Patented Book Writing System Creates, Sells Hundreds Of Thousands Of Books

jkn · on Dec 14, 2012

This reminds me of a post by an author who had his own book's prize on Amazon decreased in a bidding war between bots [1]. It's a different matter but the post begins with this:

Before I talk about my own troubles, let me tell you about another book, “Computer Game Bot Turing Test”. It's one of over 100,000 “books” “written” by a Markov chain running over random Wikipedia articles, bundled up and sold online for a ridiculous price. The publisher, Betascript, is notorious for this kind of thing. A story about computer science and other improbable things.

It gets better. There are whole species of other bots that infest the Amazon Marketplace, pretending to have used copies of books, fighting epic price wars no one ever sees. So with “Turing Test” we have a delightful futuristic absurdity: a computer program, pretending to be human, hawking a book about computers pretending to be human, while other computer programs pretend to have used copies of it. A book that was never actually written, much less printed and read.

[1] http://carlos.bueno.org/2012/02/bots-seized-control.html

revelation · on Dec 14, 2012

Amazon needs to clamp down on this nonsense, seeing how it has already infested the Kindle store, where you can find thousands of either automatically generated books or books consisting entirely of public domain content from Project Gutenberg or books mixed together from Wikipedia content (where they violate the license).

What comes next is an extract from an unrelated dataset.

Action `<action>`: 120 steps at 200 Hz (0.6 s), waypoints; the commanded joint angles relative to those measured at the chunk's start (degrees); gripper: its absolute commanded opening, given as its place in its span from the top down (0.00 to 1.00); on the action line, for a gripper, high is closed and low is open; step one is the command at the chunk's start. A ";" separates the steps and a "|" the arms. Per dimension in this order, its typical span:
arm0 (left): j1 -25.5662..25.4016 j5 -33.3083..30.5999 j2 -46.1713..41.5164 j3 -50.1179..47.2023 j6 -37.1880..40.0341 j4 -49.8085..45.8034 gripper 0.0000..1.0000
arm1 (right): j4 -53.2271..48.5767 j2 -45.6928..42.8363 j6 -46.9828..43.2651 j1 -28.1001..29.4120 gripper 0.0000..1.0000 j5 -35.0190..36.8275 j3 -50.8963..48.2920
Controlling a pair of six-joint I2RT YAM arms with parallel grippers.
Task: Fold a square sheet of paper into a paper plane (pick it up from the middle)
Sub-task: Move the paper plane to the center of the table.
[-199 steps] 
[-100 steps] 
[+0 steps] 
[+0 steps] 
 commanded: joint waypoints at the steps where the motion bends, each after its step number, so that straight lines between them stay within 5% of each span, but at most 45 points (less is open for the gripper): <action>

Ironically the only thing not automatically generated in Parkers books is the description (and probably a bunch of fake reviews). Very much into the scam territory here.

belorn · on Dec 14, 2012

Aren't this the same books that commonly breaks the license requirement of Wikipedia?

In particularly the kindle versions, if they take data from Wikipedia, then the book need to be licensed under CC-ShareAlike license and users could re-distribute copies freely. If not, then the company behind the book is basically doing copyright infringement, in large scale, and for profit.

For copying texts from public domain, I find that the written language evolve faster than copyright expires. For example, the Swedish written language has changed so much in the last 100 years that middle aged adults can not understand 80% of the words written in many books which are still under copyright.

lrm · on Dec 14, 2012

There's nothing in the CC-ShareAlike license about only being able to use the content for non-commercial purposes. I think that as long as you released the Kindle book with the CC-ShareAlike license, you could still charge for it and it would be legal.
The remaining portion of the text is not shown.